La phase de nymphose dure 10 jours. Après la nymphose, déplacez les pupes dans une cage en plastique avant le début de l’éclosion. Après avoir isolé l’ADN génomique d’un puparium frais ou d’une seule jambe médiane d’adultes individuels et conçu les amorces spécifiques pour amplifier la zone cible, effectuer une réaction en chaîne de la polymérase, ou PCR, en suivant les conditions de cycle décrites dans le manuscrit.
Ensuite, séquencez les produits PCR purifiés. La détection de plusieurs pics qui se chevauchent adjacents au site cible suggère une mutagénèse réussie. Pour le sous-clonage, mélanger les produits PCR purifiés avec un vecteur à extrémité émoussée et les ligaturer à 25 degrés Celsius pendant 15 minutes.

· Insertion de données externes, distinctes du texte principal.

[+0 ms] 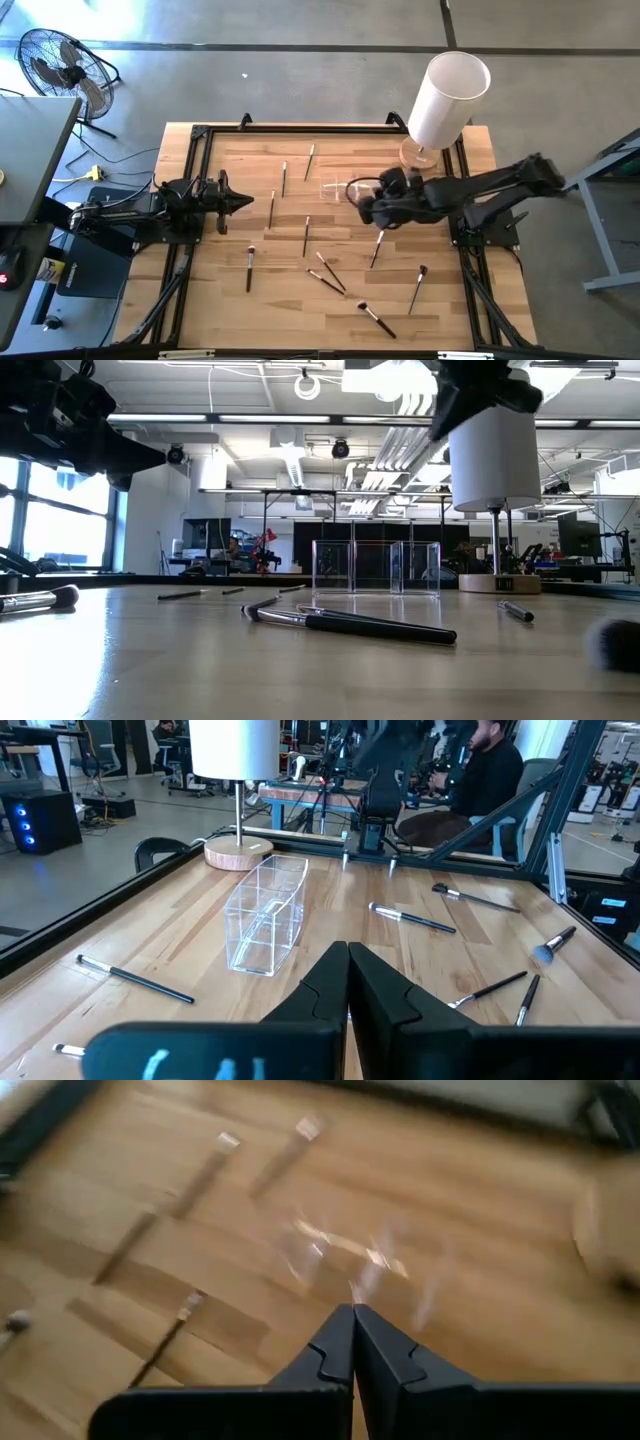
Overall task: Put items in baskets/containers
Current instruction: Put the eyeshadow brush into the right section of the transparent organizer
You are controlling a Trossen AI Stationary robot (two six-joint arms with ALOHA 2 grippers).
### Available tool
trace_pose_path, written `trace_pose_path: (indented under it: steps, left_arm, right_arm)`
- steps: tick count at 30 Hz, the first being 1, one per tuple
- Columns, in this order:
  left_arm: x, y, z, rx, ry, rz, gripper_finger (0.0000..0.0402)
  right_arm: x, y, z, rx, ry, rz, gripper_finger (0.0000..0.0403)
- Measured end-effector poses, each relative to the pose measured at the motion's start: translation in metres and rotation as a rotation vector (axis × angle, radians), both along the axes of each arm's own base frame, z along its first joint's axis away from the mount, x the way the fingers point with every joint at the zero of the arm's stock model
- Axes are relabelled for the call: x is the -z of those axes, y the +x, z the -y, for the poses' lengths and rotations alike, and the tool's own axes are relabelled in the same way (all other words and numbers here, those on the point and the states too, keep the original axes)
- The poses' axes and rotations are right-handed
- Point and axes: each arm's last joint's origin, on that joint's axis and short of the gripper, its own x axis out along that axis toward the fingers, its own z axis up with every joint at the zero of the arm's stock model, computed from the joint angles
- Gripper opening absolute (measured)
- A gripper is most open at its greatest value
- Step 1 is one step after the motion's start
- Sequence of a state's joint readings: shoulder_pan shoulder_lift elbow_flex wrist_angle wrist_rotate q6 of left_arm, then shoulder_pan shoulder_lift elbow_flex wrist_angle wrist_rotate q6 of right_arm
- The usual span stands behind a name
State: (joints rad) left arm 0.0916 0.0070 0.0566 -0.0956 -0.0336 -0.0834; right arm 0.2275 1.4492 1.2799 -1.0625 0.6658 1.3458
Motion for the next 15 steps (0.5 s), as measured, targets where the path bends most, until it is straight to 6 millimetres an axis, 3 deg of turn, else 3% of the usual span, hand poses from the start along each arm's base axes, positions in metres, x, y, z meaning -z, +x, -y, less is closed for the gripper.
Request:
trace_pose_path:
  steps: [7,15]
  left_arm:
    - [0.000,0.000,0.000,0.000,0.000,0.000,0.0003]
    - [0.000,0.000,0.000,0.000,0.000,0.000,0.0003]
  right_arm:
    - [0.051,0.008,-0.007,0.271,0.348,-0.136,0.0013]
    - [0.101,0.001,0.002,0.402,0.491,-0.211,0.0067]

Ensuite, ajoutez des cellules trans-T1 et placez-les sur de la glace pendant 30 minutes. Ensuite, ajoutez 500 microlitres de milieu LB et incuber à 37 degrés Celsius pendant 1 heure en secouant. Centrifuger et jeter le surnageant.

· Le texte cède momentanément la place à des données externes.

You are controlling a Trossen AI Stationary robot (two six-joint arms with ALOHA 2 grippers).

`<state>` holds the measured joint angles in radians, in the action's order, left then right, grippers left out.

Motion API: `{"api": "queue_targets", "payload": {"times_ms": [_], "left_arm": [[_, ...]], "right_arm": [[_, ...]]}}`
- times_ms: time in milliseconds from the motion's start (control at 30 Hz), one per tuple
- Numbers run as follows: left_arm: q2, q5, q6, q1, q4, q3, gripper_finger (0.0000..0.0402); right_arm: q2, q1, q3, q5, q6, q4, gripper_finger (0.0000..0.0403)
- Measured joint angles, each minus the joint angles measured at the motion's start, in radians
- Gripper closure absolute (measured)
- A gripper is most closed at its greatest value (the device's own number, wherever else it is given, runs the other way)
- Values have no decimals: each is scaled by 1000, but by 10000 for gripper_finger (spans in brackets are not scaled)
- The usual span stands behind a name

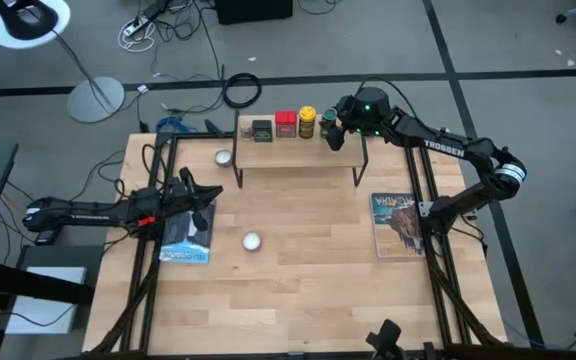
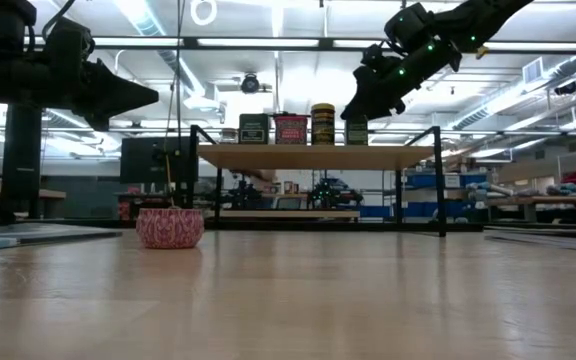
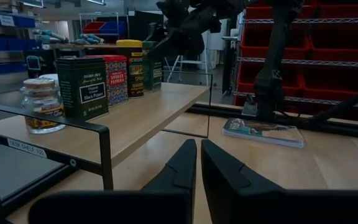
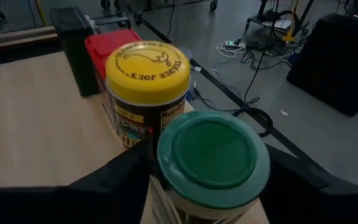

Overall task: Shelf spices
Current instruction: Remove the green seasoning bottle from the shelf

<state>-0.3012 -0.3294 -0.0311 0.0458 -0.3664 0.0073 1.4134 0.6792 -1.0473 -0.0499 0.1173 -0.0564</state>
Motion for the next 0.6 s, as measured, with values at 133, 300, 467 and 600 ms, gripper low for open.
{"api": "queue_targets", "payload": {"times_ms": [133, 300, 467, 600], "left_arm": [[0, 0, 0, 0, 3, 0, 372], [0, 0, -4, 0, 7, 0, 372], [0, 0, -6, 0, 7, 0, 372], [0, 0, -6, 0, 6, 0, 372]], "right_arm": [[-8, -9, -2, 3, 6, 4, 197], [-55, -19, 2, 39, 15, -14, 197], [-138, -18, 2, 83, 17, -49, 197], [-241, -23, 2, 85, 18, -30, 197]]}}
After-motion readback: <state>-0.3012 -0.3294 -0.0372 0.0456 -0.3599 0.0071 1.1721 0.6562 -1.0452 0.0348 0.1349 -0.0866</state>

Remettez la pastille en suspension et étalez-la sur une plaque LB. Placez l’assiette pour l’incubation pendant la nuit à 37 degrés Celsius. Ensuite, sélectionnez des colonies bactériennes individuelles pour le séquençage afin de vérifier le génotype des mutants.
Dans cette étude, l’exemple du site cible du gène sélectionné est situé dans le troisième exon. Le site cible est hautement conservé, et une seule bande a été détectée par électrophorèse sur gel pour la matrice d’ADN pour l’ARNg synthétique et l’ARNg obtenus en transcription in vitro. La survie et la mutagénèse de B.dorsalis après micro-injections sont montrées ici.
Après séquençage des produits PCR, 80% des individus G0 sont des mutants mosaïques. Dans le dépistage des mutants, le mutant avec délétion de 8 paires de bases a entraîné l’arrêt prématuré de la traduction des acides aminés. L’insertion de l’aiguille dans la région postérieure ou le pôle végétal d’un embryon est une étape centrale car elle affecte directement la survie des œufs.
Cette technologie fournit une référence pour étudier les domaines des fonctions des gènes chez B.Dorsalis Ils peuvent rapidement capturer les mutants qu’ils veulent grâce à cette méthode.